Video credit: Thea Jacobs
Thea Jacobs, Jone Isasti Sanchez, Steven Reger and Stefan Luschnig
Rho/Rok-dependent regulation of actomyosin contractility at tricellular junctions restricts epithelial permeability in Drosophila.
Jacobs et al., 2025, Current Biology
https://doi.org/10.1016/j.cub.2025.01.043
Honorable Mention - Still Image
Imaging of of actin filament orientation and alignment in a living cellularizing embryo
Fluorescence intensity images of actin filaments at the bases of the cellularizing epithelium in the Drosophila embryo show that actin localizes in ring structures (left panels) but do not provide information on how actin filaments organize within the rings. We have engineered novel actin probes that now report actin filament orientation (middle panels) and alignment (right panels) per image pixel using fluorescence polarization microscopy. Filament orientation is represented as sticks, showing that highly-aligned actin filaments are oriented circumferentially along the ring contour. The engineered probes are genetically encoded and thus allow us to correlate actin filament organization in any living tissue, healthy or mutant, to the developmental process of interest.
Image credit: Manos Mavrakis
Carla Silva Martins, François Iv, et al.
Genetically encoded reporters of actin filament organization in living cells and tissues.
Cell 188, 2540-2559 (2025).
https://www.cell.com/cell/abstract/S0092-8674(25)00276-4
Honorable Mention - Video
High-resolution imaging of macrophage migration
Time-lapse imaging of macrophages during their embryonic developmental dispersal expressing a single copy of a GFP-tagged phosphomimetic Moesin mutant (MoesinTD), which is constitutively active, while also labelling the actin network. Note the flow of MoesinTD within the lamella towards the cell body and the pulsatile dynamics surrounding the cortex. Time stamp mm:ss.

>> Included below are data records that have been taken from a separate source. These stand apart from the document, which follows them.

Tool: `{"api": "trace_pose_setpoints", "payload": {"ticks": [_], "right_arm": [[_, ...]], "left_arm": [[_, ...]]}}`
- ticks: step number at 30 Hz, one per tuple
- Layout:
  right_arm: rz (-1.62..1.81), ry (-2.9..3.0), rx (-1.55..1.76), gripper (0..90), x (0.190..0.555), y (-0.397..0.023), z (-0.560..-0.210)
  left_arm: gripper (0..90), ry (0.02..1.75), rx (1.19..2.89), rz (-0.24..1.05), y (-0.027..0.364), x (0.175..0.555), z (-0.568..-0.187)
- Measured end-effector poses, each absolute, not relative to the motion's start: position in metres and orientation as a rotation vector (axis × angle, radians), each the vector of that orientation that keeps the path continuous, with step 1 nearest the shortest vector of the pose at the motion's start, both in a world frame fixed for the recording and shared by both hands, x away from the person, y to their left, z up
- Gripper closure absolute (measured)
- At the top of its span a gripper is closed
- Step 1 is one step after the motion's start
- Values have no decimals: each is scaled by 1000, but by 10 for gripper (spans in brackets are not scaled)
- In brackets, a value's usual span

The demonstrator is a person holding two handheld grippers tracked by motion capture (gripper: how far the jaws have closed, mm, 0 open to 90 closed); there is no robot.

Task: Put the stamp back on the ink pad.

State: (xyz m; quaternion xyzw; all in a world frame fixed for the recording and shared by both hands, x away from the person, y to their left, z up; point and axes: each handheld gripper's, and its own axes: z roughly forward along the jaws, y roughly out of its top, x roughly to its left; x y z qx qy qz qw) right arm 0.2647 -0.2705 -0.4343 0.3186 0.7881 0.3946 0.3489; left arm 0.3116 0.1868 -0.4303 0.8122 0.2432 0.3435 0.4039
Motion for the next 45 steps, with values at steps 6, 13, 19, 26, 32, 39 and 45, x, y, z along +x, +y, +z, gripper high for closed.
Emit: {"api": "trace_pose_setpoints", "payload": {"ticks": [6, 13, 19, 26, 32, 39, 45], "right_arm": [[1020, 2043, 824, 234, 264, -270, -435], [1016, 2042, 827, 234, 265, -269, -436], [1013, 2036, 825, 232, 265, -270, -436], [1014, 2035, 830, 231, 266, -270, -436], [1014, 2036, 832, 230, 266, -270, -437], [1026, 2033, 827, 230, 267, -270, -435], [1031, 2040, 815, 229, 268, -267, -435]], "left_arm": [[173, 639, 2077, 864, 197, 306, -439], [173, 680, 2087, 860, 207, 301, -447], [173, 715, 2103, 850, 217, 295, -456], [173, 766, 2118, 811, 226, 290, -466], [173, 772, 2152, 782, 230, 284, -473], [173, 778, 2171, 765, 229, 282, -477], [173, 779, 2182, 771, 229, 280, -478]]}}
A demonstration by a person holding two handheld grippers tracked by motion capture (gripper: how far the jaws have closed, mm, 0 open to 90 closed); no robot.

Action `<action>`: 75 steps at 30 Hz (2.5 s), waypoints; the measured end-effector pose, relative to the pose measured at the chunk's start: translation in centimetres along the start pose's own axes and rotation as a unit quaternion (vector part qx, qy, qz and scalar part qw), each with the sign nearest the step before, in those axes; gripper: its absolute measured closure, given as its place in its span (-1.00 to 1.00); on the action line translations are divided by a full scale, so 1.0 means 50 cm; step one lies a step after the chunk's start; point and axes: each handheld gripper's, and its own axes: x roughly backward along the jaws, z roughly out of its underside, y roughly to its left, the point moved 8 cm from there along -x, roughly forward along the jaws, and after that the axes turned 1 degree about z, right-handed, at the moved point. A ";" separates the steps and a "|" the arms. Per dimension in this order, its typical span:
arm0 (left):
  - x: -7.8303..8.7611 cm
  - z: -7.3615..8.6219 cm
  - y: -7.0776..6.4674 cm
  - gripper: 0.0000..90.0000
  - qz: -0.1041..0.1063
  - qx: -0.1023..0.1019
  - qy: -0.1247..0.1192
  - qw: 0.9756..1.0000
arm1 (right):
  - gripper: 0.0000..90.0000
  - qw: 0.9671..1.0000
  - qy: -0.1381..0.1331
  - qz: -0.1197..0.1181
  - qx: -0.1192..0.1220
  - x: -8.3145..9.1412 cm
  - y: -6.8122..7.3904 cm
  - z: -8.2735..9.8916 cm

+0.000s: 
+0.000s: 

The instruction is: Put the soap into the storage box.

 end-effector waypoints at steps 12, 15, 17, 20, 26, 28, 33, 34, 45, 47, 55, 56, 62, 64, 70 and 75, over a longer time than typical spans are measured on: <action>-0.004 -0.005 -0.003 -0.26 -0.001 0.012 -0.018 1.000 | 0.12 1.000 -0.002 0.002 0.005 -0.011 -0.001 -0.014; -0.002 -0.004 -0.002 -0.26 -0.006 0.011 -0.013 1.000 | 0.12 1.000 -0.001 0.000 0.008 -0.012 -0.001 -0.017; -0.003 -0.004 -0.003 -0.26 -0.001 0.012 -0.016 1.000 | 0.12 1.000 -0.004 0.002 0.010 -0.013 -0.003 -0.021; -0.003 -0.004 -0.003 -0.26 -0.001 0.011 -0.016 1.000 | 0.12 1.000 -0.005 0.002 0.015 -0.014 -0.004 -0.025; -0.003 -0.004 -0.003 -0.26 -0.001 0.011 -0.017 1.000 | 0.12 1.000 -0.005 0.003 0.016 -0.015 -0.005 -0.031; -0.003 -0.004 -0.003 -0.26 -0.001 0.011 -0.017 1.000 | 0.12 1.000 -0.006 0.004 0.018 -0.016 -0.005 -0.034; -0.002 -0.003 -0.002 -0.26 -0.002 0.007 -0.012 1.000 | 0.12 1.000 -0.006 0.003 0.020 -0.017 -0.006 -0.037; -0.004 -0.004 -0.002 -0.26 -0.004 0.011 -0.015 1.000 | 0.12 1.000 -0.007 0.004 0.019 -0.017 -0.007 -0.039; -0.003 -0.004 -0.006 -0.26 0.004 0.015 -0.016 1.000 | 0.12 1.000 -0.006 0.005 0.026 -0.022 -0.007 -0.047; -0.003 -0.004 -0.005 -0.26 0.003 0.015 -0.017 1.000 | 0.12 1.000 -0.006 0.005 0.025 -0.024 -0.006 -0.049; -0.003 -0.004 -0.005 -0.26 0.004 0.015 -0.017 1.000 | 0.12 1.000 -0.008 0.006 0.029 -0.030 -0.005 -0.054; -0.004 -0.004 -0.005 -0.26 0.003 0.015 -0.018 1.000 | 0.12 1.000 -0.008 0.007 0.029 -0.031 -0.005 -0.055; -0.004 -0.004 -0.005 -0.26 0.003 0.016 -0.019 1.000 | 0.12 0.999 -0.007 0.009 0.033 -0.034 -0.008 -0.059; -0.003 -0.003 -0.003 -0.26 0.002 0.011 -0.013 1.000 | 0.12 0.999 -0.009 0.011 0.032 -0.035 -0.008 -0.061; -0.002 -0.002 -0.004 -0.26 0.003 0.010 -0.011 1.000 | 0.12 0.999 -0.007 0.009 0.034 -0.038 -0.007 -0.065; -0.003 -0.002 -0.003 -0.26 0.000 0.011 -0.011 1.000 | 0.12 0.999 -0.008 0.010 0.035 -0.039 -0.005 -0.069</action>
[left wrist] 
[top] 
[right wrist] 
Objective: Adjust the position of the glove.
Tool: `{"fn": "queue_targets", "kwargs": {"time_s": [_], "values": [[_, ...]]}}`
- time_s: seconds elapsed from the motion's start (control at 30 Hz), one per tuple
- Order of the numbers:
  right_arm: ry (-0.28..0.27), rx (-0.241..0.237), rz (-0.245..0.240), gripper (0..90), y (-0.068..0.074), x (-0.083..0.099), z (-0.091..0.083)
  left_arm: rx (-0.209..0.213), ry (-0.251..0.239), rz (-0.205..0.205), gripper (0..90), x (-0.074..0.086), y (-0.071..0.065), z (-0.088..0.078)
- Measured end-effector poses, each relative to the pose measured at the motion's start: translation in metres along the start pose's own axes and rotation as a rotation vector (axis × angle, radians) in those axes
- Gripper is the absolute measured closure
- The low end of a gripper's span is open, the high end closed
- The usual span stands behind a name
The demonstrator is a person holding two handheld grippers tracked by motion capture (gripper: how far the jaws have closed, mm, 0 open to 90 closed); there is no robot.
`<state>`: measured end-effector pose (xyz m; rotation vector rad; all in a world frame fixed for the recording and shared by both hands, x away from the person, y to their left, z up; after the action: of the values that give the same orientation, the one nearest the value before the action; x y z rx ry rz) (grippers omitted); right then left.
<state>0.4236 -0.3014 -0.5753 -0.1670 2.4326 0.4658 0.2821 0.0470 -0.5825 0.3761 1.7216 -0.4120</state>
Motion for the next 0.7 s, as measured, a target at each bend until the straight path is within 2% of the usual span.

Video credit: Besaiz J. Sánchez-Sánchez
Besaiz J. Sánchez-Sánchez, Stefania Marcotti, David Salvador-Garcia, María-del-Carmen Díaz-de-la-Loza, Mubarik Burki, Andrew J. Davidson, Will Wood, and Brian M. Stramer.
Moesin integrates cortical and lamellar actin networks during Drosophila macrophage migration.
Nature Communications 16, Article number: 1414 (2025).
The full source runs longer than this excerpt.